_WORK REQUEST_: The response must contain every line below in which "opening" appears.

_DATA PROVIDED_:
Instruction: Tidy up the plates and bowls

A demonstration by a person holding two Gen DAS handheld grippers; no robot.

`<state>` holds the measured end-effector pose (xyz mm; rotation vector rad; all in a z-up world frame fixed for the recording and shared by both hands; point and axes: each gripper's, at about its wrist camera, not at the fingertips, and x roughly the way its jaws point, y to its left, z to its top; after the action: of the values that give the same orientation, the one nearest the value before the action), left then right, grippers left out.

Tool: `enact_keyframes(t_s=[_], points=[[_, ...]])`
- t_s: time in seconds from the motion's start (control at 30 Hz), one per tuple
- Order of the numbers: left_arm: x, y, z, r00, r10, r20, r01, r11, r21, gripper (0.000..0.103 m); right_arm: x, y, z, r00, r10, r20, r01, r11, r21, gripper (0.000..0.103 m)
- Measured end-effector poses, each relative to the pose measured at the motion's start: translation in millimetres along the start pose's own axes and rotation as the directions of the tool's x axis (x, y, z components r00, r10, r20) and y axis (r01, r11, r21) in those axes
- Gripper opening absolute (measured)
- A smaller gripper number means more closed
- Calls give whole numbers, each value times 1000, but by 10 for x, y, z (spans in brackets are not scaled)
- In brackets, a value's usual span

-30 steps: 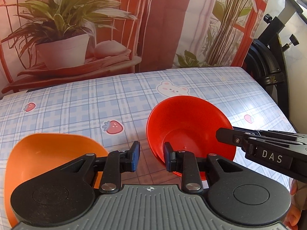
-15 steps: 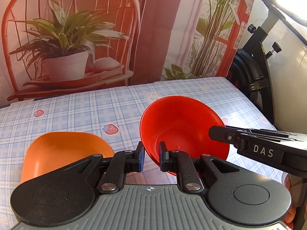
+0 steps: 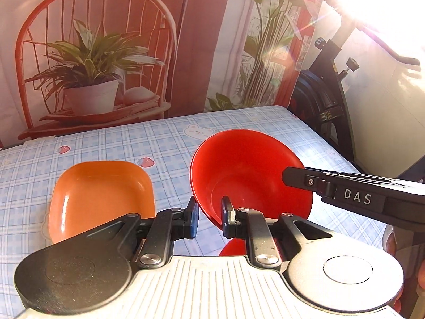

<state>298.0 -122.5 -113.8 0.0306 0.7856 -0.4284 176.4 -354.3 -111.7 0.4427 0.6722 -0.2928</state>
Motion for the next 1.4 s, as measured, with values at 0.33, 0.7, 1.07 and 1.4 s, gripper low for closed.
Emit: enact_keyframes(t_s=[0.33,0.7,1.07,1.4], points=[[-130,-74,-221,999,-31,-30,32,999,32,19,-260,-65,-306,1000,-9,-6,9,999,44,10],[-147,-106,-393,996,-52,-71,55,997,46,19,-322,-148,-525,999,-5,-35,7,997,73,10],[-34,-112,-574,992,-61,-111,62,998,8,20,-234,-213,-730,996,-47,-80,53,996,69,12],[-36,-34,-589,994,-49,-97,44,997,-56,25,-209,-197,-775,995,-70,-77,75,996,56,15]])
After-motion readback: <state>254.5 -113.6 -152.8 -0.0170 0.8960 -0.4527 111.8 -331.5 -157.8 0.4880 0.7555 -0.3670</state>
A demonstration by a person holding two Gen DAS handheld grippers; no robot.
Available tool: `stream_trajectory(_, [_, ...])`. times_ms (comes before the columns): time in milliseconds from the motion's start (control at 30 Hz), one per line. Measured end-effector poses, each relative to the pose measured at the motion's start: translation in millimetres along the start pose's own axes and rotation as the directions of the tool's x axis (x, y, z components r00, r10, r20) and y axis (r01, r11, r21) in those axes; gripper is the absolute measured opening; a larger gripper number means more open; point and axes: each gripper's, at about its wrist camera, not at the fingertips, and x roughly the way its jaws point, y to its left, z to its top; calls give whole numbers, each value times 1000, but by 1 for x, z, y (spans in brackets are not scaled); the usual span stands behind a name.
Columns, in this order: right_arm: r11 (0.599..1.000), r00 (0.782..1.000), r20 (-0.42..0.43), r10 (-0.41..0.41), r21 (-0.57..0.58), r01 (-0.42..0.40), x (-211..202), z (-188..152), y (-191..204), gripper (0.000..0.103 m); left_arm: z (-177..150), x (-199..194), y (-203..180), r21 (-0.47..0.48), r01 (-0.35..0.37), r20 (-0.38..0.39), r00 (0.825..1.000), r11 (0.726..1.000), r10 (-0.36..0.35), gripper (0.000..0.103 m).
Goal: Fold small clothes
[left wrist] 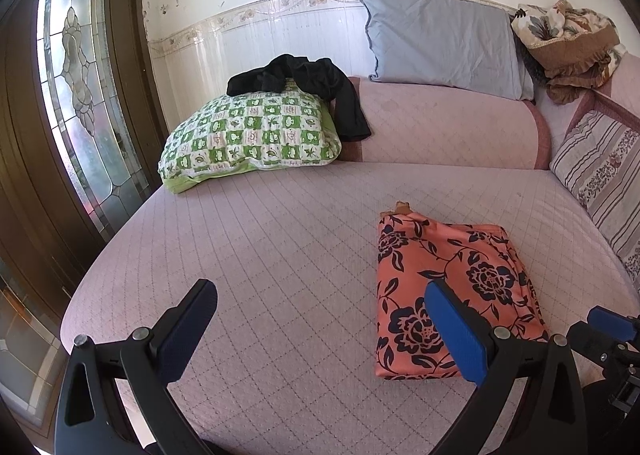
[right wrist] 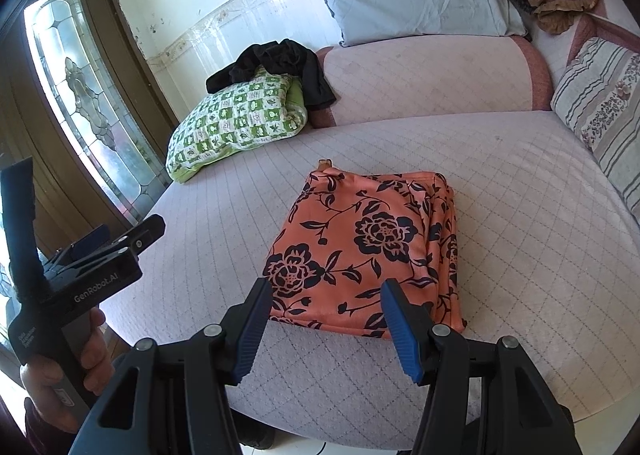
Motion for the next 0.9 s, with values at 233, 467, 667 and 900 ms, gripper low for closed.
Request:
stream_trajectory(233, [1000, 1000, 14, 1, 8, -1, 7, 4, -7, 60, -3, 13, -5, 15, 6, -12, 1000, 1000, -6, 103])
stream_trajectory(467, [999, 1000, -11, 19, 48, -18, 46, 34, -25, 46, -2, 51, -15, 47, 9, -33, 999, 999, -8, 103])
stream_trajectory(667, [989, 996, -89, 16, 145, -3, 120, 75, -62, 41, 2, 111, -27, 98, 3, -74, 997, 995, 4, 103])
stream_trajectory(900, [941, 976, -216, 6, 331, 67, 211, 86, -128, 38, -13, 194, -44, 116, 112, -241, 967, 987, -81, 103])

_RESPONSE AREA_:
- Gripper opening absolute (measured)
Available tool: `stream_trajectory(_, [_, ...])`. times_ms (comes before the columns): time in milliseconds from the motion's start (control at 30 Hz), one per line. Measured end-effector poses, each relative to the pose measured at the motion's start: translation in millimetres along the start pose's own axes and rotation as the directions of the tool's x axis (x, y, z components r00, r10, r20) and y axis (r01, r11, r21) in those axes; gripper is the absolute measured opening; a larger gripper number means more open; point and axes: each gripper's, at about its wrist camera, not at the fingertips, and x roughly the way its jaws point, y to its left, z to its top; calls give whole numbers, each value times 1000, but by 1 for x, z, y (spans in brackets are not scaled); the usual span stands behind a name.

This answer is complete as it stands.